I think Lerner's opening and closing paragraphs in 10:04 are a kind of riposte to critics. Do you only look at language? Why? Do you only look at prose? Why? If I am combining image, poetry, and prose together, why are you looking at my creation through a desiccated lens, that says more about your imaginative failures than me? The invention of photography and film changed the way we think about the relationship between art and reality, because the line between them grew thinner. In photography, paintings took on the appearance of the physical world while remaining "paintings"; in film, the world itself, as it moved, became art.

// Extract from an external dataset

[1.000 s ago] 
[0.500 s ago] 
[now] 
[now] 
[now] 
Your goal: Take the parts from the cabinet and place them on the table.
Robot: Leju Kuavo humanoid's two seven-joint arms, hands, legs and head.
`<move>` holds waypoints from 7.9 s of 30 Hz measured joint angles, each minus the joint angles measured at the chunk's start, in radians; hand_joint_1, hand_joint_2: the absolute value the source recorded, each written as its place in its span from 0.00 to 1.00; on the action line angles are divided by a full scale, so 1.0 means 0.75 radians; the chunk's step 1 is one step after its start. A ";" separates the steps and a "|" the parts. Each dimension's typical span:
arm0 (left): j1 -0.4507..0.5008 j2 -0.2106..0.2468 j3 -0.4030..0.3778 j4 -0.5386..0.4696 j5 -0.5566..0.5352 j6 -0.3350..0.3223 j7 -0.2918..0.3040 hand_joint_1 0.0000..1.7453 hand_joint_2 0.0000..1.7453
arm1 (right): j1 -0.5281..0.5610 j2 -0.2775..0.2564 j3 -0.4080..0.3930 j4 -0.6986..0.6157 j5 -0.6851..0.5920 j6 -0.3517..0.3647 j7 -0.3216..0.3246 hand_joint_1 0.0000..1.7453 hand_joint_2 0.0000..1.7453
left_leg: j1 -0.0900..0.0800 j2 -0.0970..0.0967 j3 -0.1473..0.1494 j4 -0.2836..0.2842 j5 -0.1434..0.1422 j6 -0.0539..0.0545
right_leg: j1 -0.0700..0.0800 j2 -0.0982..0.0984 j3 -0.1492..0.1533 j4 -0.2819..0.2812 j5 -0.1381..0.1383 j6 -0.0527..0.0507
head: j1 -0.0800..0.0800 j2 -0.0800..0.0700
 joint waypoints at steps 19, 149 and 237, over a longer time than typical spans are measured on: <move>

How could a critic in the 21st century write about words moving across the page, intending to represent the physical world, if they didn't also write about film? This would be like looking at cars driving by the window, and say something outloud, but only see a speech bubble without words. Emaciated content, a paucity of interpretive capacity, a reluctance to venture into areas that demand exploring.
There are also questions outside the frame of art that are equally important and raise very significant questions for artists interested in these issues. For example, this essay begins with the opening and closing scenes of the novel 10:04. But what about the larger frame? How do we create art after 9/11? The Shoah? Each of these artists recognizes the important of this question, because each of these artists recognizes the important of the imagination. Both 9/11 and the Shoah can be interpreted as a failure of the imagination, since both involved people unable to imagine other people as people who suffer like themselves. To explore fiction and autobiography in the 21st century requires an almost unimaginable versatility in art form, because of the speed with which we now consume art, which has in many ways displaced religion in our cultural landscape. Like Charlie Chaplin, who, with nimble subtlety, drew a hair-thin line between his image and Hitler's, these artists shift a curtain through which a reality that can feel simultaneously paranormal and theatrical happens, like a sort of shadow puppet play, where even the hand holding the puppet is a kind of different fiction.